Bio-Gene Technology (ASX:BGT) AgTech platform

Bio-Gene Technology (ASX:BGT) AgTech platform

 

Bio-Gene Technology Limited (ASX:BGT) CEO, Richard Jagger discusses the company's novel suite of insecticides, progress with trials and market opportunity.

Ortenzia Borre: Hello, I'm Ortenzia Borre for the Finance News Network, and joining me is Bio-Gene technology (ASX:BGT) CEO Richard Jagger. Richard, welcome to FNN.

Richard Jagger: Thank you. It's a pleasure.

Ortenzia Borre: First up, can you give me an introduction to the company?

Richard Jagger: Yes. Bio-Gene (ASX:BGT) is an Australian-listed company that is dealing in agricultural technology, specifically in developing new insecticides based on natural compounds. And what's really interesting about these compounds is they have what we call a novel mode of action, which means they work very differently than every other chemistry on the market today, which means they can address the issues of resistance and other problems that we have with products that exist today.

Ortenzia Borre: Thanks, Richard. Can you tell us about the situation with insect resistance and pesticides and the size of the market?

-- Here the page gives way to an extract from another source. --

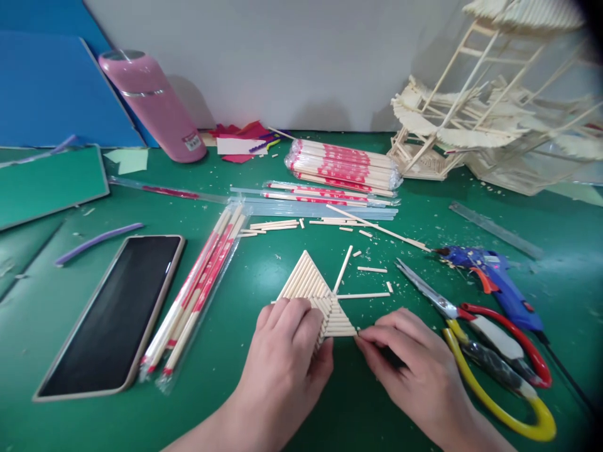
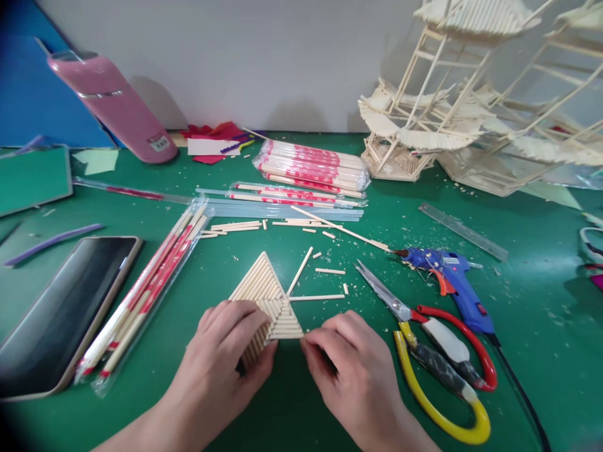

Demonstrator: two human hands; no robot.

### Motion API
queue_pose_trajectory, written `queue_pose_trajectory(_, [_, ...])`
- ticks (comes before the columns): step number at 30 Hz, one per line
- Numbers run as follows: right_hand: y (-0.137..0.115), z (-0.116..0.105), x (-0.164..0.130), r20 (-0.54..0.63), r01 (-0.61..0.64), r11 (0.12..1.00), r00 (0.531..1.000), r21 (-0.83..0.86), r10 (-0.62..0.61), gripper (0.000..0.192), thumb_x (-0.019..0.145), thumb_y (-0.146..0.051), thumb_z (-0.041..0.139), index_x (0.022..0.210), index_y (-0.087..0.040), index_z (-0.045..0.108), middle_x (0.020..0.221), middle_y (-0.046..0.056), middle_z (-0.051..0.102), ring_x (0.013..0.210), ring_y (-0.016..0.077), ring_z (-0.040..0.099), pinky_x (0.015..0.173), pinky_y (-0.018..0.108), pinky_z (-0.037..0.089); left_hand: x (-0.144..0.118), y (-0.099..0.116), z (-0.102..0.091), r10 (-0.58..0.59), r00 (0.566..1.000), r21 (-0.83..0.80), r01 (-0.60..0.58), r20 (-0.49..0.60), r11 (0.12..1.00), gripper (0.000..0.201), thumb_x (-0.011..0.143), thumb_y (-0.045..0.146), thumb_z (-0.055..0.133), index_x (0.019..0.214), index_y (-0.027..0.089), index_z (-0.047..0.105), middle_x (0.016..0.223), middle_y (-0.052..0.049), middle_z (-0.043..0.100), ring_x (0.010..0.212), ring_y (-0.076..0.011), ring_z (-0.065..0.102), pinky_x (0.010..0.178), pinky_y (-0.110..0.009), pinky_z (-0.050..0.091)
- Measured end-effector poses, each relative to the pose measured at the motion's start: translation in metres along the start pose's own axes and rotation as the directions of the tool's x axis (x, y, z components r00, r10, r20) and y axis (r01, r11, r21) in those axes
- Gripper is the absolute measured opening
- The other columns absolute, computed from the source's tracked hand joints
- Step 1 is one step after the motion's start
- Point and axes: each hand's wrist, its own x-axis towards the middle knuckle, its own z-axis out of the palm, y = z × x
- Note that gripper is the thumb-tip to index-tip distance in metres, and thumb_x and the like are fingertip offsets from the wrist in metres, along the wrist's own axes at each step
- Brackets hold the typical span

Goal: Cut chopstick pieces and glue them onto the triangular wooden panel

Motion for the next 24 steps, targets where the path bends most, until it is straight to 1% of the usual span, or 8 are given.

Richard Jagger: Insecticide resistance is a big problem around the world, and it causes us problems with the food we produce, but also the way disease such as malaria and Zika virus are spread around the world. It's a big market. It's about a $32 billion US market per year, and it's growing because the products that we have are no longer as effective as they used to be.

Ortenzia Borre: Now to your products, can you talk me through Flavocide and Qcide?

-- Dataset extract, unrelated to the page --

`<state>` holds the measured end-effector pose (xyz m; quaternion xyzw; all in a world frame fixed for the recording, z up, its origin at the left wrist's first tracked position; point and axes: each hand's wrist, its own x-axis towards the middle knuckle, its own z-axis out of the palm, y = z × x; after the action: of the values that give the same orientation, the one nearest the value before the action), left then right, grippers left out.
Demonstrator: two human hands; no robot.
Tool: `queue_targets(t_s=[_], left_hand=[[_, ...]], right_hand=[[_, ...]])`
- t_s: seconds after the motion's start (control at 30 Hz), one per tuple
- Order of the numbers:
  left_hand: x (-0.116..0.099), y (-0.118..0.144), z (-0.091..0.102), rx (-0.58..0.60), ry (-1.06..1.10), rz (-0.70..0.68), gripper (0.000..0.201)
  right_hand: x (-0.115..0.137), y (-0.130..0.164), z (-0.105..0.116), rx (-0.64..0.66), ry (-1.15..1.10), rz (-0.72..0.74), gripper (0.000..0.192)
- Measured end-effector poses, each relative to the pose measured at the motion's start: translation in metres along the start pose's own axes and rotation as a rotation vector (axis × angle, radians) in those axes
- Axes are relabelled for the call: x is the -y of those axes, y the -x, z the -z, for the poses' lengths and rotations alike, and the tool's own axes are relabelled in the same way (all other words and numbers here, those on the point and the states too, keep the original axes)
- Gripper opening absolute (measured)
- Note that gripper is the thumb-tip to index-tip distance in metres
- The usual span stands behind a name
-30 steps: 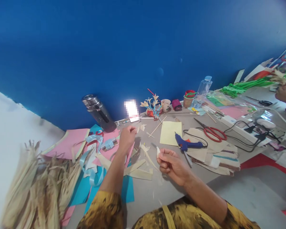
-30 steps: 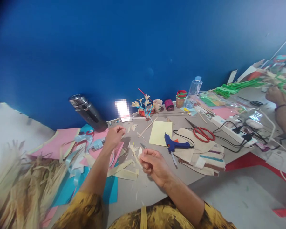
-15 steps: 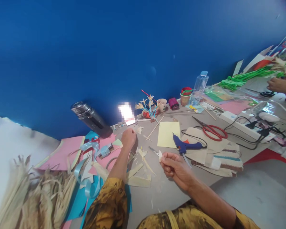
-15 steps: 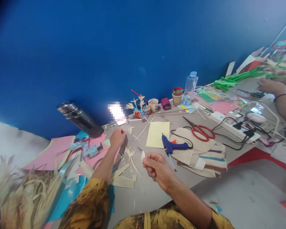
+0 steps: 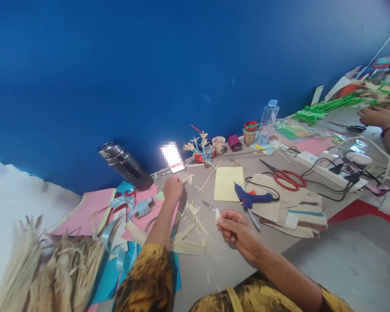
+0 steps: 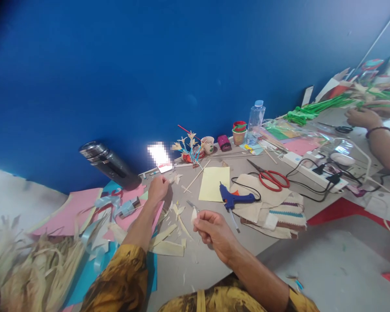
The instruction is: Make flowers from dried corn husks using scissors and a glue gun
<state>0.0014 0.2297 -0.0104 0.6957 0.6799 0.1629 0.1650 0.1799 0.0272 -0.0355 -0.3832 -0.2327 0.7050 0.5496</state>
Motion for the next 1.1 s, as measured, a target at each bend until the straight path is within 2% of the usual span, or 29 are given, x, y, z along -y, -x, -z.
queue_targets(t_s=[0.07,0.13,0.17,0.23,0.27,0.33,0.4,0.47,0.6,0.7,0.9,1.03,1.1], left_hand=[[-0.010,0.018,0.009,-0.037,0.076,-0.036,0.011],[-0.021,0.044,0.018,-0.009,0.207,-0.088,0.010],[-0.027,0.060,0.022,0.038,0.452,-0.112,0.007],[-0.038,0.091,0.029,0.145,0.878,-0.111,0.018],[-0.043,0.106,0.033,0.205,1.054,-0.085,0.023],[-0.049,0.130,0.038,0.431,1.356,0.015,0.030],[-0.052,0.146,0.041,0.636,1.564,0.111,0.032],[-0.052,0.156,0.040,0.768,1.706,0.172,0.030],[-0.052,0.167,0.034,0.918,1.829,0.221,0.027],[-0.053,0.173,0.031,0.963,1.841,0.212,0.025],[-0.050,0.176,0.029,0.957,1.859,0.205,0.022],[-0.048,0.179,0.028,0.949,1.844,0.215,0.020],[-0.046,0.181,0.027,0.902,1.813,0.222,0.018]], right_hand=[[0.005,-0.001,0.000,-0.032,0.040,0.056,0.032],[0.011,-0.002,-0.002,-0.062,0.080,0.116,0.031],[0.014,-0.003,-0.003,-0.073,0.092,0.144,0.031],[0.019,-0.005,-0.007,-0.086,0.109,0.197,0.030],[0.022,-0.006,-0.010,-0.086,0.117,0.222,0.029],[0.027,-0.005,-0.014,-0.078,0.132,0.266,0.028],[0.032,-0.002,-0.019,-0.061,0.140,0.308,0.028],[0.039,0.001,-0.022,-0.043,0.144,0.342,0.027],[0.049,0.008,-0.026,0.035,0.165,0.345,0.027],[0.051,0.012,-0.026,0.091,0.221,0.359,0.025],[0.050,0.019,-0.031,0.071,0.321,0.465,0.024],[0.050,0.022,-0.035,0.045,0.366,0.465,0.025],[0.051,0.022,-0.036,0.015,0.384,0.453,0.026]])
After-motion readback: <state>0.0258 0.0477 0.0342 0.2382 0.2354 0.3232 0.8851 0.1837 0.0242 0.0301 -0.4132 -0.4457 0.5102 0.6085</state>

Richard Jagger: Yes. Well, we have two products, two lead products, both based on some natural compounds. The first, Qcide is a fully natural product that is an oil extract out of a leaf of a eucalyptus, a rare cultivar that we grow up in far North Queensland.

Flavocide is what we call a nature identical molecule. It is found in nature, yet not in quantities where we could commercially harvest it. So what we've been able to do with the CSIRO here in Australia is develop a synthetic process to produce the product to be able to make that to scale.

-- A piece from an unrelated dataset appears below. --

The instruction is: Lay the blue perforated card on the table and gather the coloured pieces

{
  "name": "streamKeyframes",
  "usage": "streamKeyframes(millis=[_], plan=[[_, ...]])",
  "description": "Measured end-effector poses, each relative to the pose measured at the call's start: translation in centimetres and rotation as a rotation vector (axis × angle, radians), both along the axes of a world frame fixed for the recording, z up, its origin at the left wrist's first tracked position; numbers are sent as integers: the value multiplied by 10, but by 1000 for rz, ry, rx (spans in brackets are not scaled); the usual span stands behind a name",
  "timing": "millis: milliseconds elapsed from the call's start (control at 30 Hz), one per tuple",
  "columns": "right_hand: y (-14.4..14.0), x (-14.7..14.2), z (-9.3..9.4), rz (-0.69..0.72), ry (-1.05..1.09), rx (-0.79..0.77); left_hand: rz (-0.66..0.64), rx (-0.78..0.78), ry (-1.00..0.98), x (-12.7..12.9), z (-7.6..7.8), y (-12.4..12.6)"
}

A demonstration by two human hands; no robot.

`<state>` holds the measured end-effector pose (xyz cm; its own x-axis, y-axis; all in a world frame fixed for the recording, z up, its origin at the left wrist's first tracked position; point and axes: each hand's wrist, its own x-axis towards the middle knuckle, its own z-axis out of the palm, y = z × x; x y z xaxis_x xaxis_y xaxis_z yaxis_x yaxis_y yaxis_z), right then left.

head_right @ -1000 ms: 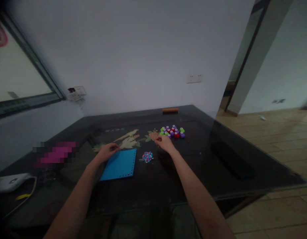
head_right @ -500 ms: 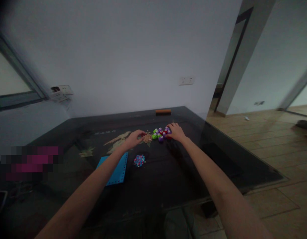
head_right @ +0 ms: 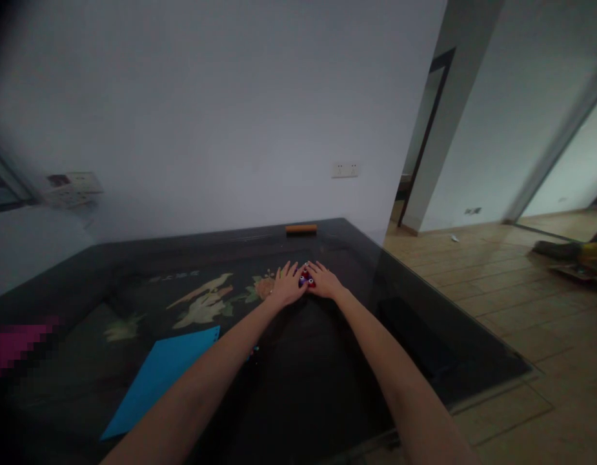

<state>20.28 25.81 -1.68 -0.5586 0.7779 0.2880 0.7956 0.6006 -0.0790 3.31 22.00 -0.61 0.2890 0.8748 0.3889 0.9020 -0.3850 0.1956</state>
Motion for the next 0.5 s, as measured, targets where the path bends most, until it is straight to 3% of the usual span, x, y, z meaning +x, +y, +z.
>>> streamKeyframes(millis=[500], plan=[[-5, -23, -6, 62, 203, 44, -20, 28, 113, -23, 1, 1]])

Ortenzia Borre: Now to your finances and share price. Can you give us a bit of a briefing on your business strategy?

Richard Jagger: Our focus is to work with the large global chemical and agricultural companies around the world that already have a strong presence in the markets that we're interested in.

We want to be able to incorporate our technology into their portfolios to give ourselves and our products the best reach into the world. They have the infrastructure, they have the resources and the capacity to be able to get new products into the market. So our model is working very closely with them, and at this stage from sharing information and results of the data that we have to date, we have six companies around the world currently testing our technology for their own portfolio uses to determine where it best fits into their applications and their business models.

So that's going very well. And recently we're able to announce a kind of formal collaboration with one of those companies, known as BASF, which is the largest chemical company in the world for an application of stored grain pests, and that is once a crop is pulled off the farm, the grain is put into silos or bags until the farm either uses it or sells it in the marketplace.

There are a lot of very resistant pests and difficult pests to deal within that application. So this collaboration we have with BASF is to identify specific formulations that we could then move forward to take to market down the track. Interestingly enough, we're also working with the premier organisation in Australia for the grain industry called the Grains Research and Development Corporation. They work very hard at bringing new technology to the market, to the benefit of growers in Australia.

So with their help and with the help of the Queensland department of agriculture who will be doing the research and development, the four of us will collaborate in this program to bring it to market. So we're very excited about that.

Ortenzia Borre: Now to the final question, where would you like to see the company in 12 months’ time?

Richard Jagger: So certainly what we would like to see is more companies trialing our product around the world in different market opportunities, and more formal collaborations like the one we have with BASF. To be able to demonstrate that our path to commercialization is visible, and that we are moving towards getting products registered and out there in the world and solving some of the problems that the world's facing today.

Ortenzia Borre: Well, thank you so much for the update, Richard. We appreciate it and thank you for joining us at FNN.

Richard Jagger: Pleasure. Great to talk with you.